- **TASK TO CARRY OUT**:
Whenever the word "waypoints" turns up in a line below, that line should be copied.

- **DATA EXTRACT**:
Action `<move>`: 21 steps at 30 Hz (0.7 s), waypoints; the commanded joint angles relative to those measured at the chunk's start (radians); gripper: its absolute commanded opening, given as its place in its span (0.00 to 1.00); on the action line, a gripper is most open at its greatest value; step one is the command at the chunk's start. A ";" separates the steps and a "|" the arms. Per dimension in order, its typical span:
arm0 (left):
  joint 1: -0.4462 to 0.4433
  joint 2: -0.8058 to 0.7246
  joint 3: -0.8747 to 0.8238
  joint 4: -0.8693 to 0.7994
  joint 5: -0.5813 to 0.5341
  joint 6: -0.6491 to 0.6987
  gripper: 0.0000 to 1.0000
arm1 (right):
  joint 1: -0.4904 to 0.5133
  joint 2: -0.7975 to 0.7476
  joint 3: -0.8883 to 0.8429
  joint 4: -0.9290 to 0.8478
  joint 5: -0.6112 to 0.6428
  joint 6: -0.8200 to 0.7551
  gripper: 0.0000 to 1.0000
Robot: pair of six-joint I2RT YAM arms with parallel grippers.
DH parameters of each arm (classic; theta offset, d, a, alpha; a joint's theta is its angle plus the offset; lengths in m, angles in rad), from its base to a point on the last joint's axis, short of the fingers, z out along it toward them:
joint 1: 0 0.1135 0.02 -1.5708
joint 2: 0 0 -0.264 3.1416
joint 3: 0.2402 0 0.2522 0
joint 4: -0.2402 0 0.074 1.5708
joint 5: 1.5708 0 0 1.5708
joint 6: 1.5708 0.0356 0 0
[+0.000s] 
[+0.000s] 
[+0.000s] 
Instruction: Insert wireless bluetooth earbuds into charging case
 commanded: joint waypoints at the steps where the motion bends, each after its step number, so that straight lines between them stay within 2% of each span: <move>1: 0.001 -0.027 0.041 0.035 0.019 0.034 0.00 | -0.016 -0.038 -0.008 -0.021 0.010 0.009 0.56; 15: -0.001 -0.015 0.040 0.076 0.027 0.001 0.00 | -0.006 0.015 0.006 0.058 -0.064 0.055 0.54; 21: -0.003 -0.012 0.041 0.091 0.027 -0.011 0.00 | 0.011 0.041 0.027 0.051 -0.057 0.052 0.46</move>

- **WRITTEN SOLUTION**:
Action `<move>`: 21 steps at 30 Hz (0.7 s), waypoints; the commanded joint angles relative to those measured at the chunk's start (radians); gripper: its absolute commanded opening, given as its place in its span (0.00 to 1.00); on the action line, a gripper is most open at its greatest value; step one is the command at the chunk's start. A ";" separates the steps and a "|" the arms. Per dimension in order, its typical span:
 commanded: joint waypoints at the steps where the motion bends, each after its step number, so that straight lines between them stay within 2% of each span: <move>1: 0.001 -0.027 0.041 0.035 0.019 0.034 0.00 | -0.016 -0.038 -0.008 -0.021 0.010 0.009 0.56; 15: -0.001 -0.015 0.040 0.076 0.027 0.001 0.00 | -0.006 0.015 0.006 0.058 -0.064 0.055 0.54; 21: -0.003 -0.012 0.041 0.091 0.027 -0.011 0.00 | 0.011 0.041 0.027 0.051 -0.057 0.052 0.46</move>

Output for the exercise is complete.